The committee approved the transfers sought by the county commissioners, who formally made the request on July 15.

The funds for the nursing home-related expenses were taken from the account for part-time nursing home wages. The funds to cover the expenses in the second transfer will be siphoned from money designated for interest payments on county loans.

The action on the transfers came after the committee spent two hours reviewing multiple areas of the $30.2 million county budget. Committee members asked County Administrator Debra Shackett to explain a wide spectrum of expenditures, ranging from the cost of the contract with a private firm that now provides medical services at the County Jail and House of Correction, to overtime for direct-care staff at the nursing home, to appropriations for postage.

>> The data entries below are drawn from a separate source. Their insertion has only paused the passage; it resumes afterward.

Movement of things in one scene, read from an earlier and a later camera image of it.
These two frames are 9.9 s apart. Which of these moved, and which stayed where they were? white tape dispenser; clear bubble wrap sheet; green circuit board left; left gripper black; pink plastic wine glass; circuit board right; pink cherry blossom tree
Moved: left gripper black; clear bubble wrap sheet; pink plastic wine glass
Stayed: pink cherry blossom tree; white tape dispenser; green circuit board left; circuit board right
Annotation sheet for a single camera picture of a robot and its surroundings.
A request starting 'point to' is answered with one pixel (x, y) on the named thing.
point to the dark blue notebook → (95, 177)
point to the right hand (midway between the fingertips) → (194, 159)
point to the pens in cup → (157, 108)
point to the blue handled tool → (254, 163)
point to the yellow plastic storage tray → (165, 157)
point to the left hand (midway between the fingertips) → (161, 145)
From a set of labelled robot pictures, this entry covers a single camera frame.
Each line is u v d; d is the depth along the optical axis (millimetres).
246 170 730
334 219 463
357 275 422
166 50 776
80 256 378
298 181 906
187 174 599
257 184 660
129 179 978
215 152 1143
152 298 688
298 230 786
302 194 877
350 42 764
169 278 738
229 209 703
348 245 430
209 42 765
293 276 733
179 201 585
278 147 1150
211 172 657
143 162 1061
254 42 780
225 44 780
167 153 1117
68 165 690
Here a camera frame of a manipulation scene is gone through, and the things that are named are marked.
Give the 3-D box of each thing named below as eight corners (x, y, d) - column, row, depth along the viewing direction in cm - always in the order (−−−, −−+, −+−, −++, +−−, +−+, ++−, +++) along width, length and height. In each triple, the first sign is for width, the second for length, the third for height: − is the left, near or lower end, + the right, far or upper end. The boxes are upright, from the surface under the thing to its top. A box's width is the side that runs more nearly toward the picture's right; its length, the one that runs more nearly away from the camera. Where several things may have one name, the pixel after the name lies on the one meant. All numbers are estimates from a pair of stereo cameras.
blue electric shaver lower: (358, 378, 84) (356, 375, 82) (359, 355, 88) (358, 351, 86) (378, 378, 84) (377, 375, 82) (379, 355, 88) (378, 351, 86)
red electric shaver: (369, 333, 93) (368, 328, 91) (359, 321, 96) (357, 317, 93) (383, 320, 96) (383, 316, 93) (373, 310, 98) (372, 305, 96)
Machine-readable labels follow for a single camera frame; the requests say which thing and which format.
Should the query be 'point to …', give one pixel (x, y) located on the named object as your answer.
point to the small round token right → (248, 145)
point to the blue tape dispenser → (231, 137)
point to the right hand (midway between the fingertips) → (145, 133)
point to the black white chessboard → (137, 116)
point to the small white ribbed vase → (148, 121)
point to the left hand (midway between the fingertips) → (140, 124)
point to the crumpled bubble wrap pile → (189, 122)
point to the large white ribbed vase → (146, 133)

When the delegation passed the budget in January, County Commission Chairman Peter Spanos told lawmakers that the supplemental appropriations or juggling of funds would be necessary because the cuts which the delegation was making were too severe.

“This budget is not sustainable going forward,” Spanos said at the time. “It will be clear that we have a significant shortfall.”

Shackett told the committee that, based on the latest fiscal data, she is anticipating revenues for the county for the fiscal year will fall short by almost $1.19 million, with 99 percent of that shortfall attributable to a loss in revenue at the nursing home.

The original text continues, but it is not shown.